▸ **Assignment**:
Exactly the lines from the one with "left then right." through the last line of the listing must be given again.

== Data to use ==

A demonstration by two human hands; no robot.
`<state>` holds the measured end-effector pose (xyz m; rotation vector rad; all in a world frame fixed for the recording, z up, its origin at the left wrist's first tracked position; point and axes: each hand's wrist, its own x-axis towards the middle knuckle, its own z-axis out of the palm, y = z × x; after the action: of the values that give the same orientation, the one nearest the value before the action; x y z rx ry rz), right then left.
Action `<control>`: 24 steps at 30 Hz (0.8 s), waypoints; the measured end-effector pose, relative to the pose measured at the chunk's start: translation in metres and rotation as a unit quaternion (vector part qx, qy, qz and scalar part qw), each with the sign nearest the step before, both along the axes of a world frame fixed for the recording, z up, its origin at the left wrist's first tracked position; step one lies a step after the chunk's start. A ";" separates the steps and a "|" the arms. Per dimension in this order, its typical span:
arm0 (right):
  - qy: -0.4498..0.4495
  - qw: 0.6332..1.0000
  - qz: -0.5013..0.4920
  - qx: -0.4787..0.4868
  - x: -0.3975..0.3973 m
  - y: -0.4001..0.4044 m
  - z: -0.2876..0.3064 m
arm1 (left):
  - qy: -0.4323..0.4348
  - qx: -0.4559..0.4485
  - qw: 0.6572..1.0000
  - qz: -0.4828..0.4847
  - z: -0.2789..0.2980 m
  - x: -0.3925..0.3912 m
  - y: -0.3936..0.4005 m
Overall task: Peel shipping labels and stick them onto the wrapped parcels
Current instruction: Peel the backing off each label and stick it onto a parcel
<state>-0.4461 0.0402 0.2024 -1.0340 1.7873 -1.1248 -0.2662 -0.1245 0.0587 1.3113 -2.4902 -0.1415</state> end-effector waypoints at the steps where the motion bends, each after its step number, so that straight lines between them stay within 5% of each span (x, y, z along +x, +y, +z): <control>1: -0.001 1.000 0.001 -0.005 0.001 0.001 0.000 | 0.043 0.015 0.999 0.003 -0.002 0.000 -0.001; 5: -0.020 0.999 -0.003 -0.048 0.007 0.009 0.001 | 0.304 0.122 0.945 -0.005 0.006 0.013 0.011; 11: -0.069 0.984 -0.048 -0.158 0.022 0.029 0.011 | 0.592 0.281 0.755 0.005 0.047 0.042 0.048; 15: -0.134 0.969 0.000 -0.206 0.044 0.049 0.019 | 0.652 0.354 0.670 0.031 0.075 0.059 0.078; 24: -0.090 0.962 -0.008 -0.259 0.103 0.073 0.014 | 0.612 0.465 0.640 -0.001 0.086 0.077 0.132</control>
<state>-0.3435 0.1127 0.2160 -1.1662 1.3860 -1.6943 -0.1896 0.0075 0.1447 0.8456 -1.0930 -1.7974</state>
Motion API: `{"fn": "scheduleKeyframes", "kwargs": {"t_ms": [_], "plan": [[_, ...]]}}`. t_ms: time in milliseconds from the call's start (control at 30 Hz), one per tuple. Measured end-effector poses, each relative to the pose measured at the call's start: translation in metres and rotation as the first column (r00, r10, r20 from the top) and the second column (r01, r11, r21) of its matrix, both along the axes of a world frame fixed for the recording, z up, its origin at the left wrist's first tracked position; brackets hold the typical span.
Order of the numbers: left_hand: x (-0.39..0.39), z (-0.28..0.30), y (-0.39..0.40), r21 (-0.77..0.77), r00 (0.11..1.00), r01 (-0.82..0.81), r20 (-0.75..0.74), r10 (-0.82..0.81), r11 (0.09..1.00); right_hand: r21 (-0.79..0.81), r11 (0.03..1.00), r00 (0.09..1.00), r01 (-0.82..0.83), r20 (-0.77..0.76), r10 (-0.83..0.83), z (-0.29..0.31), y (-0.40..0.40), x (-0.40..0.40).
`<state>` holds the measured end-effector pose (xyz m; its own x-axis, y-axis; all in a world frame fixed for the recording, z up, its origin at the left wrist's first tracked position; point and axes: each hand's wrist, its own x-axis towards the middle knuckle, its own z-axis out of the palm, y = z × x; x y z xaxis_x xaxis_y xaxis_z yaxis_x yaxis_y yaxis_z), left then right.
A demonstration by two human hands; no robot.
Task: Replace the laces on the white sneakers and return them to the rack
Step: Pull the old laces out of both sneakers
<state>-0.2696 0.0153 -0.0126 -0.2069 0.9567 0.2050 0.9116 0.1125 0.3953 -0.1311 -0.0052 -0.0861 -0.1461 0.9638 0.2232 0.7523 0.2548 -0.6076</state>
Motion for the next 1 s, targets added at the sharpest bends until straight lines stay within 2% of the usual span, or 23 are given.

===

▸ **Solution to the exercise**:
`<state>` holds the measured end-effector pose (xyz m; its own x-axis, y-axis; all in a world frame fixed for the recording, z up, its origin at the left wrist's first tracked position; point and axes: each hand's wrist, its own x-axis towards the middle knuckle, its own z-axis out of the palm, y = z × x; x y z xaxis_x xaxis_y xaxis_z yaxis_x yaxis_y yaxis_z), left then right.
A demonstration by two human hands; no robot.
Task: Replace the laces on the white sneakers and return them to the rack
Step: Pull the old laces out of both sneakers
<state>-0.2696 0.0153 -0.0126 -0.2069 0.9567 0.2050 0.9116 0.1125 0.3953 -0.1311 -0.0052 -0.0861 -0.1461 0.9638 0.2232 0.7523 0.2548 -0.6076</state>
Motion for the next 1 s, targets added at the sharpest bends until straight lines stay within 2% of the usual span, or 23 are given.

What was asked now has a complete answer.